→ Exercise goal
Line by line, please look for the word "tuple" in the following records, then copy each line you find it in.
━━━━━━━━━━━━━━━━━━━━
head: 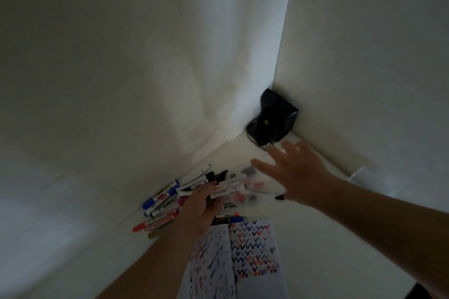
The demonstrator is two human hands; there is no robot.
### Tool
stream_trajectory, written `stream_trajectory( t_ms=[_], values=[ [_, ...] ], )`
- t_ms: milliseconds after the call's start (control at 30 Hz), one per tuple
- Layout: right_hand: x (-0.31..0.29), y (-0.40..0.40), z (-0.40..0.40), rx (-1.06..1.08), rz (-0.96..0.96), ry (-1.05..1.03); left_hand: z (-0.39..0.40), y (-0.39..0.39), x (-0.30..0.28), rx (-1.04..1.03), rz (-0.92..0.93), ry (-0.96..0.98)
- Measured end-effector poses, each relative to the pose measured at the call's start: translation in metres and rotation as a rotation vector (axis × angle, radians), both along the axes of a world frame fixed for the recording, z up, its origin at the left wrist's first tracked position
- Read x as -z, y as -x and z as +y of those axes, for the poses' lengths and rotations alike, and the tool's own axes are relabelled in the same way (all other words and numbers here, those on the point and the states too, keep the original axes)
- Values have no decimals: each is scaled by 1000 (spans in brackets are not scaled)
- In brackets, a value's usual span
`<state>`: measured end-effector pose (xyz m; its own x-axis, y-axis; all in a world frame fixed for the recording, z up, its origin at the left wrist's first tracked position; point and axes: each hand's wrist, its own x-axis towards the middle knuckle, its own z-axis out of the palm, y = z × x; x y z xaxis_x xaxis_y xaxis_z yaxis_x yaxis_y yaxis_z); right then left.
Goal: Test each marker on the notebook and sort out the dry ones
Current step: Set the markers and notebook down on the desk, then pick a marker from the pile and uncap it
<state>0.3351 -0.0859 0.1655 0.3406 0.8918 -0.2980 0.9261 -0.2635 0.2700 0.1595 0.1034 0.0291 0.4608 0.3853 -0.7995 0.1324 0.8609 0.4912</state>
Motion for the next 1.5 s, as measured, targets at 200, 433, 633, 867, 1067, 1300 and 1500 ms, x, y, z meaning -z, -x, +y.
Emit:
stream_trajectory(
  t_ms=[200,433,633,867,1067,1300,1500],
  values=[
    [34,-12,-78,560,441,-184,19,14,3,43,165,-121],
    [113,-8,-51,1194,975,-943,11,18,-3,147,274,-235],
    [149,-31,-23,1243,842,-1013,-4,27,-2,161,291,-263],
    [181,-39,-23,1310,874,-1017,-19,30,5,143,284,-154],
    [182,7,-51,1428,874,-1011,-31,8,18,399,346,-294],
    [198,95,-86,1172,895,-648,-59,-14,27,763,443,-753],
    [198,96,-81,765,818,-369,-58,18,24,1031,350,-1232]
  ],
)
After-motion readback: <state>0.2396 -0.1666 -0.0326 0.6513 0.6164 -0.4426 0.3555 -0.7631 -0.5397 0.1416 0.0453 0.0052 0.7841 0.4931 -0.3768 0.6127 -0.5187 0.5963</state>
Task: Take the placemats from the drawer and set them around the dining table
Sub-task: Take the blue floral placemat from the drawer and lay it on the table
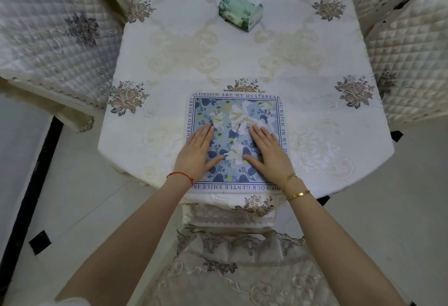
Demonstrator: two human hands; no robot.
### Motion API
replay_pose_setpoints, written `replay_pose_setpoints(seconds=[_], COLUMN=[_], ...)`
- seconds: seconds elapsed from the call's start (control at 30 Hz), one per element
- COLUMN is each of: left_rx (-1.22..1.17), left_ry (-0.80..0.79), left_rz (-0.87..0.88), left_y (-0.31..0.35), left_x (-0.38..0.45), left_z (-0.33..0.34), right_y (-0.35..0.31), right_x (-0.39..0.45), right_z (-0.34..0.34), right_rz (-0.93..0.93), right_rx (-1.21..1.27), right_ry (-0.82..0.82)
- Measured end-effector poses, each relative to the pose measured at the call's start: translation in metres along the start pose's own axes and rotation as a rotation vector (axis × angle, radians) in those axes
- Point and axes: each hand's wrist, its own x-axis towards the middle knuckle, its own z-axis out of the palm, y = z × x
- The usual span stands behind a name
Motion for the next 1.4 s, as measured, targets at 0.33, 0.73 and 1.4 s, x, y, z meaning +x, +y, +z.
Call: replay_pose_setpoints(seconds=[0.33, 0.73, 1.4], left_rx=[-0.099, -0.024, -0.114], left_ry=[0.056, -0.007, -0.025], left_rz=[-0.053, 0.014, 0.075], left_y=[-0.019, -0.03, 0.004], left_x=[0.021, 0.094, -0.034], left_z=[-0.019, -0.029, 0.004], right_y=[0.012, -0.01, -0.035], right_x=[0.033, 0.126, -0.025], right_z=[-0.028, -0.022, 0.01], right_rz=[0.101, -0.043, 0.011], right_rx=[-0.007, -0.06, 0.068], right_ry=[0.082, -0.09, 0.03])
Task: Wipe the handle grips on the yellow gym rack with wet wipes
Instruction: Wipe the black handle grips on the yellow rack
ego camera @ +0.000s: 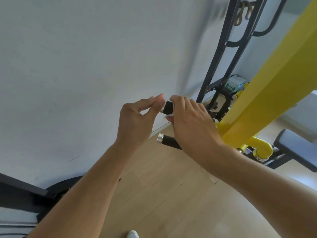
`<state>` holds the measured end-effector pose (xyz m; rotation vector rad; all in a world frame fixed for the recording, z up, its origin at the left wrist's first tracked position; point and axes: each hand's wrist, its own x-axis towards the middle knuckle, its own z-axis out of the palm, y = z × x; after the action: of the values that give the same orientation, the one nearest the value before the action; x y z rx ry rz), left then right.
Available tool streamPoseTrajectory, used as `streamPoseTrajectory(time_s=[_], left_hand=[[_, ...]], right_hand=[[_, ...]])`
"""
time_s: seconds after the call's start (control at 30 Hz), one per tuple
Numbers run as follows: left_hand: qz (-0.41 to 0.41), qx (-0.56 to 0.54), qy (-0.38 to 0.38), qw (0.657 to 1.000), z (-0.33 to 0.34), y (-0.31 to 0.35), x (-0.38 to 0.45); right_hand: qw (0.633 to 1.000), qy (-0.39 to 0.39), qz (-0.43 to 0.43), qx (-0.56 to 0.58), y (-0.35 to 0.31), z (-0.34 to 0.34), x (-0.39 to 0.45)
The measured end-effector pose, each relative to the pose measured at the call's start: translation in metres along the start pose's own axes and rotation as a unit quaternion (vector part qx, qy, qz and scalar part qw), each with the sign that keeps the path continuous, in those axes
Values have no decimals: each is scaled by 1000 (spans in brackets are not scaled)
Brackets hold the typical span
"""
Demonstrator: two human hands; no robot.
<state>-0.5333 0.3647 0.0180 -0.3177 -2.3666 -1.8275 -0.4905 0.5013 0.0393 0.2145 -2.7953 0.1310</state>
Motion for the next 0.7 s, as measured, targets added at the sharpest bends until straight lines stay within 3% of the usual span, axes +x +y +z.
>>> streamPoseTrajectory(time_s=[0.07, 0.13, 0.27, 0.37, 0.53, 0.7], left_hand=[[-12, -8, -1, 1000, -2, -1, 2], [-16, -12, -2, 1000, -4, -1, 3], [-17, -26, 9, 999, -4, -1, 2], [-18, -25, 7, 1000, -4, 0, 2], [-8, -21, 4, 1000, -5, -1, 1], [-15, -38, 2, 999, -2, -2, -4]], right_hand=[[996, 18, 22, 88, 0, 2, 6], [991, -24, 52, 122, 3, -1, 14], [993, -69, 27, 91, -2, -1, 35], [994, -57, -1, 98, -4, 4, 42], [982, -61, 28, 174, 8, -3, 35], [981, -83, 69, 160, 15, -15, 13]])
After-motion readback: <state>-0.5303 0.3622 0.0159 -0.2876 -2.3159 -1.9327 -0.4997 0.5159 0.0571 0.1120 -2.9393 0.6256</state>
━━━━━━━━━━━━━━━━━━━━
→ Answer for this exercise
- t_ms: milliseconds after the call's start (control at 30 Hz), one per tuple
time_s: seconds after the call's start (control at 30 Hz), one per tuple

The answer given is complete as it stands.